# Basic Tensorflow operations

In [3]:
import tensorflow as tf
from tensorflow import keras
from tensorflow.keras import layers
import tensorflow.data as data
import numpy as np

## Date preparation

### Creating datasets

In [11]:
def dataset_slice(dataset, n):
    i = 0
    items = []
    for item in dataset:
        i += 1
        if i > n:
            break
        items.append(item)
    return items


`from_tensor_slices`(*array*) regards the first axis of *array* as the batch indexing dimension.
For example, a (4, 2)-shaped np-array corresponds with a 4-element dataset, in which each element is of (2,)-shape.

In [4]:
dataset1 = data.Dataset.from_tensor_slices(np.array([
    [1, 1],
    [1, 0],
    [0, 1],
    [0, 0]
]))

In [12]:
dataset_slice(dataset1, 3)

[<tf.Tensor 'IteratorGetNext_46:0' shape=(2,) dtype=int32>,
 <tf.Tensor 'IteratorGetNext_47:0' shape=(2,) dtype=int32>,
 <tf.Tensor 'IteratorGetNext_48:0' shape=(2,) dtype=int32>]

`from_tensors`(*array*) creates a dataset with only one element, and the element is just *array*.
In this way, a (4, 2)-shaped input results in a dataset with only one (4, 2)-shaped element.

In [14]:
dataset2 = data.Dataset.from_tensors(np.array([
    [1, 1],
    [1, 0],
    [0, 1],
    [0, 0]
]))
dataset_slice(dataset2, 3)

[<tf.Tensor 'IteratorGetNext_50:0' shape=(4, 2) dtype=int32>,
 <tf.Tensor 'IteratorGetNext_51:0' shape=(4, 2) dtype=int32>,
 <tf.Tensor 'IteratorGetNext_52:0' shape=(4, 2) dtype=int32>]

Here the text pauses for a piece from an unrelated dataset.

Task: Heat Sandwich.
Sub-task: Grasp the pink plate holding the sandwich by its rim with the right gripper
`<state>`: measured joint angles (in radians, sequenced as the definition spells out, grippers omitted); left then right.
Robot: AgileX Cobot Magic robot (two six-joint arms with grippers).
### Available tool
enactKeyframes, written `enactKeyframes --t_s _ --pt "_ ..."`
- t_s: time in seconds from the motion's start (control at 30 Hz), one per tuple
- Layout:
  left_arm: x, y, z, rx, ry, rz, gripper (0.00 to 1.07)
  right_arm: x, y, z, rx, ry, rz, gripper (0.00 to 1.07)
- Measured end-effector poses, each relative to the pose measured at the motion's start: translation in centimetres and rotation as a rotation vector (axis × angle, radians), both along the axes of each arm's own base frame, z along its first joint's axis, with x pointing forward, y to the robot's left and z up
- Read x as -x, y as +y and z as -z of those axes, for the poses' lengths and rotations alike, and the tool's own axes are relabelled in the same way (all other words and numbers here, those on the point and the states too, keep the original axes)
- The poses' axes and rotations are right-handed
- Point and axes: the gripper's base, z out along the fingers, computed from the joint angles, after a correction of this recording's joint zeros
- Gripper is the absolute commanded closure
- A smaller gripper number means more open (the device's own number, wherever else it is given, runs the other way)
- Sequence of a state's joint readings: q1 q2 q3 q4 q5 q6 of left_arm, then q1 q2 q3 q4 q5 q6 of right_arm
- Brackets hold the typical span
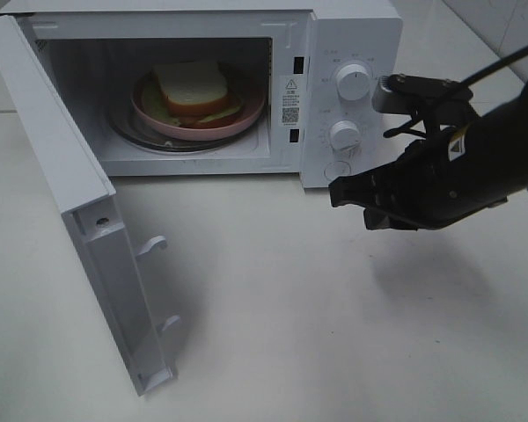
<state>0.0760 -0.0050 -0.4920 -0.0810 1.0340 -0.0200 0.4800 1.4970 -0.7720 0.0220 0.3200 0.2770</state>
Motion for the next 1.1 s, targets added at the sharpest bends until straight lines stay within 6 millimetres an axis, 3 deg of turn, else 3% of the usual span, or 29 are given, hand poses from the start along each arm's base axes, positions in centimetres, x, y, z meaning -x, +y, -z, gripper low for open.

The input need not be np-arrays:

In [27]:
dataset_slice(
    data.Dataset.from_tensor_slices([
        [1, 1],
        [1, 0],
        [0, 1],
        [0, 0]
    ]), 5
)

[<tf.Tensor 'IteratorGetNext_66:0' shape=(2,) dtype=int32>,
 <tf.Tensor 'IteratorGetNext_67:0' shape=(2,) dtype=int32>,
 <tf.Tensor 'IteratorGetNext_68:0' shape=(2,) dtype=int32>,
 <tf.Tensor 'IteratorGetNext_69:0' shape=(2,) dtype=int32>,
 <tf.Tensor 'IteratorGetNext_70:0' shape=(2,) dtype=int32>]

In [28]:
dataset_slice(
    data.Dataset.from_tensor_slices([
        [1., 1],
        [1, 0],
        [0, 1],
        [0, 0]
    ]), 5
)

[<tf.Tensor 'IteratorGetNext_72:0' shape=(2,) dtype=float32>,
 <tf.Tensor 'IteratorGetNext_73:0' shape=(2,) dtype=float32>,
 <tf.Tensor 'IteratorGetNext_74:0' shape=(2,) dtype=float32>,
 <tf.Tensor 'IteratorGetNext_75:0' shape=(2,) dtype=float32>,
 <tf.Tensor 'IteratorGetNext_76:0' shape=(2,) dtype=float32>]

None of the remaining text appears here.